Je hochai lentement la tête comme si je comprenais ce qu'il voulait dire par "protégé" et "ensorcelé", même si ces mots ne signifiaient absolument rien pour moi. Avant que nous ne le sachions, Ara était de retour aussi soudainement qu'elle avait disparu, avec un matériau subtil dans les mains et une paire de bottes pendues à ses doigts délicats.

Je pris le matériau qu'elle me tendait avec ma main libre. Sa texture était celle d'un cuir robuste et solide, mais il était si subtil et léger qu'on aurait dit du coton. Il sentait un peu le cuir mais aussi frais et fleuri pour une raison quelconque.

« Vas-y ! » pressa Ara. « Mets-le. »

Je regardai la faux dans ma main et ensuite la veste.

« Je vais tenir la faux pour toi, ma chère, pendant que tu l'essaies. » proposa Ara en posant les bottes à mes pieds. Brouillard, de son côté, la regardait avec de grands yeux. Ni Ara ne le remarqua, ni Brouillard ne prit la peine d'exprimer ses inquiétudes, quelles qu'elles aient été.

« D'accord. » dis-je en lui tendant la faux d'une main.

Dès que mes doigts quittèrent le métal froid, je compris enfin ce que Brouillard avait pu penser. Une fois transférées, les runes - à mes yeux - s'estompèrent et Ara poussa un cri lorsque le véritable poids de l'arme s'abattit sur elle avec vengeance.
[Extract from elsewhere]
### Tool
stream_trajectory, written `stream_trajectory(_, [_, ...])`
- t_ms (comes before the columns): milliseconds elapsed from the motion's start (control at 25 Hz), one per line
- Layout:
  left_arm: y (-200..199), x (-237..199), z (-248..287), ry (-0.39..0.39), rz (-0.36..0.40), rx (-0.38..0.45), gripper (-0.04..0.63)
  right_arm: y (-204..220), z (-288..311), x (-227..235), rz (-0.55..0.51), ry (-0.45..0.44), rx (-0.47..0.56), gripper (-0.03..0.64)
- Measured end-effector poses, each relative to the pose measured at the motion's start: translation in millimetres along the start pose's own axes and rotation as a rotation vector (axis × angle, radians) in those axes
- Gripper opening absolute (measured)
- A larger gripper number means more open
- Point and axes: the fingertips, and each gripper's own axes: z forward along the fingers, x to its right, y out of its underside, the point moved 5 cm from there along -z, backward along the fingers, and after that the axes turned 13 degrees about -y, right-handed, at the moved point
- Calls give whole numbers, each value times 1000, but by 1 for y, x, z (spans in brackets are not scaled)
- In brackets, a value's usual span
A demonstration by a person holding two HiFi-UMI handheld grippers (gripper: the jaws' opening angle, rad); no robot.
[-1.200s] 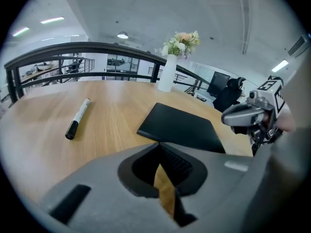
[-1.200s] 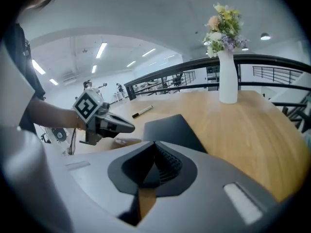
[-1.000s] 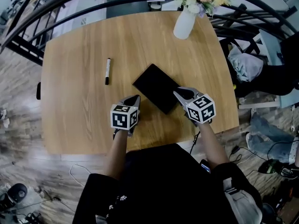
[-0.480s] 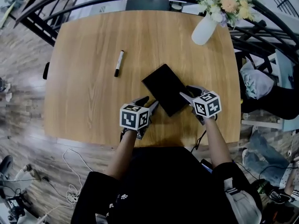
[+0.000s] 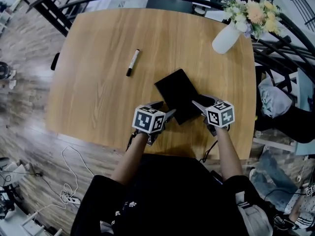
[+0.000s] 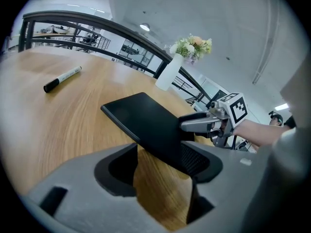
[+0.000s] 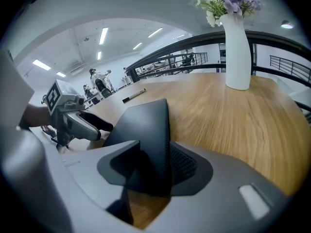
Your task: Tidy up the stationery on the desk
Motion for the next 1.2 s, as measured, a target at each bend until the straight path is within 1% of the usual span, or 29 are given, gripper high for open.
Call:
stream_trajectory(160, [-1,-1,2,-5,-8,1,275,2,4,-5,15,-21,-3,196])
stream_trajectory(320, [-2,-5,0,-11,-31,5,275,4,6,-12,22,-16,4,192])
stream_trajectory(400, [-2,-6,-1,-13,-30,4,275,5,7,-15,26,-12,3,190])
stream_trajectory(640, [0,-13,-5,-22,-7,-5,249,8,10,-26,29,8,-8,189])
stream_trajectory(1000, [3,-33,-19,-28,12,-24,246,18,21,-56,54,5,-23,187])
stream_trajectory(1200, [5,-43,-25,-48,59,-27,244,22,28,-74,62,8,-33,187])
Ses muscles se contractèrent automatiquement mais pas assez vite. Le poids substantiel déséquilibré entre la lame et la pointe fit basculer Ara vers la droite et l'arme s'enfonça sous son propre poids.

La pointe de la lame frappa les carreaux et trancha le sol. J'entendis vaguement un cri venant de quelque part sous le plancher où la lame avait frappé. Ara se releva péniblement et me regarda comme si j'avais fait exprès de faire sortir la lame au-dessus de la tête de quelqu'un d'autre.
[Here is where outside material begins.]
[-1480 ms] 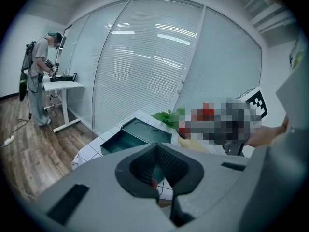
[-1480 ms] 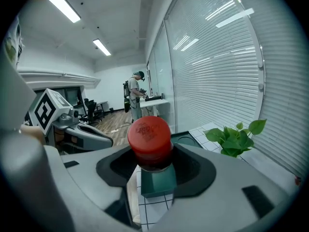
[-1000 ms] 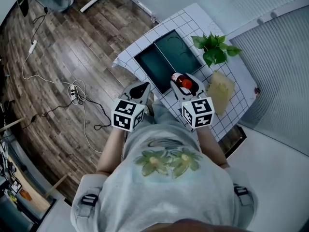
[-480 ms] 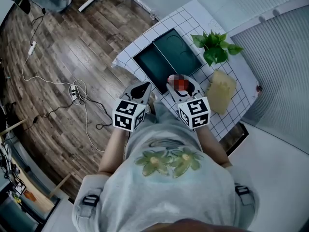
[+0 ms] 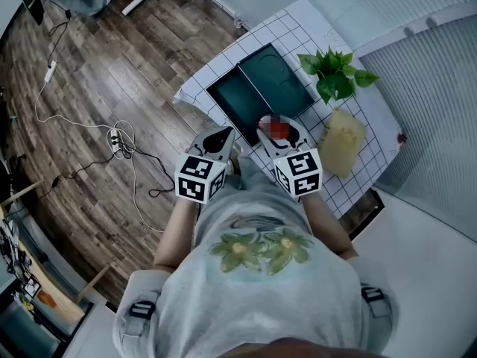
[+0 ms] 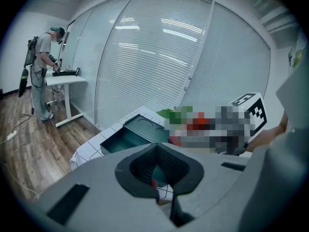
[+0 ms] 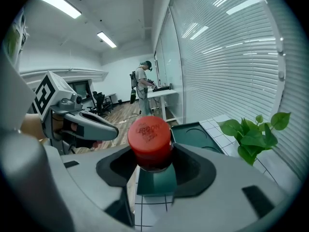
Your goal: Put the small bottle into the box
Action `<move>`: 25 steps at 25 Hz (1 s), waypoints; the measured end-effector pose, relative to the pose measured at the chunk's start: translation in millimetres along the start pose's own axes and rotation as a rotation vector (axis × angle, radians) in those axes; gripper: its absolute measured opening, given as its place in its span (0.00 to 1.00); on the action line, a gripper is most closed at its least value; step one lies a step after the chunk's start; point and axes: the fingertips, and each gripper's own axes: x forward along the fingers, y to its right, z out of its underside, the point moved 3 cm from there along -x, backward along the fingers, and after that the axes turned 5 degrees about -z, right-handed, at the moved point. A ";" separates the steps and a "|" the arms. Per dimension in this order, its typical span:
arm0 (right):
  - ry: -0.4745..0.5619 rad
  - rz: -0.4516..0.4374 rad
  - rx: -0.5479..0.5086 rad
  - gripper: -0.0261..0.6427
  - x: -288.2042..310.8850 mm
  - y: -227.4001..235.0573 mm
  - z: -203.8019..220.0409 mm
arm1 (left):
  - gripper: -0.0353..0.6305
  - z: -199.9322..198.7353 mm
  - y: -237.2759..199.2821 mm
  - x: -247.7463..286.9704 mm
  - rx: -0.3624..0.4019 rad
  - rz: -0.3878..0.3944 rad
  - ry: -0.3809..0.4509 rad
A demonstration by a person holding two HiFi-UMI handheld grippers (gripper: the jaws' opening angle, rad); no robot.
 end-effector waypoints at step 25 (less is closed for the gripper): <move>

Je la regardai simplement et haussai les épaules avec mon air le plus innocent - celui que j'utilisais toujours avec mon père - et enfilai la veste verte et les bottes. Étonnamment, elles m'allaient parfaitement...

Brouillard souriait, sa bouche tremblant légèrement sur les côtés comme s'il essayait très fort de ne pas éclater de rire devant Arasule qui me regardait encore bouche bée. Puis je m'approchai de la faux, et dès que mes mains touchèrent à nouveau les runes du manche, les symboles s'illuminèrent et je l'arrachai d'une main comme si elle ne pesait rien du tout.

« Merci pour la veste et les bottes. » dis-je avec un grand sourire à Arasule qui me regardait toujours avec une surprise admirative.

« Où est cet idiot qui est censé m'emmener et m'aider à trouver ma sœur ? » demandai-je à Brouillard, qui étouffa un rire.

« Je suis sûr qu'il sera bientôt à l'entrée du château. Continuons. » dit Brouillard en menant le chemin hors de la bibliothèque et descendant un autre escalier. Je le suivis, contente de faire quelque chose.

Nelia, tu ferais mieux d'être en vie quand je te trouverai. Je ne te pardonnerai pas si tu ne l'es pas.

Enfin, nous atteignîmes le bas après ce qui sembla une éternité. Je fus éblouie par la lumière du matin qui inondait l'endroit lorsque Brouillard poussa les énormes portes doubles en bois sombre qui menaient à l'extérieur.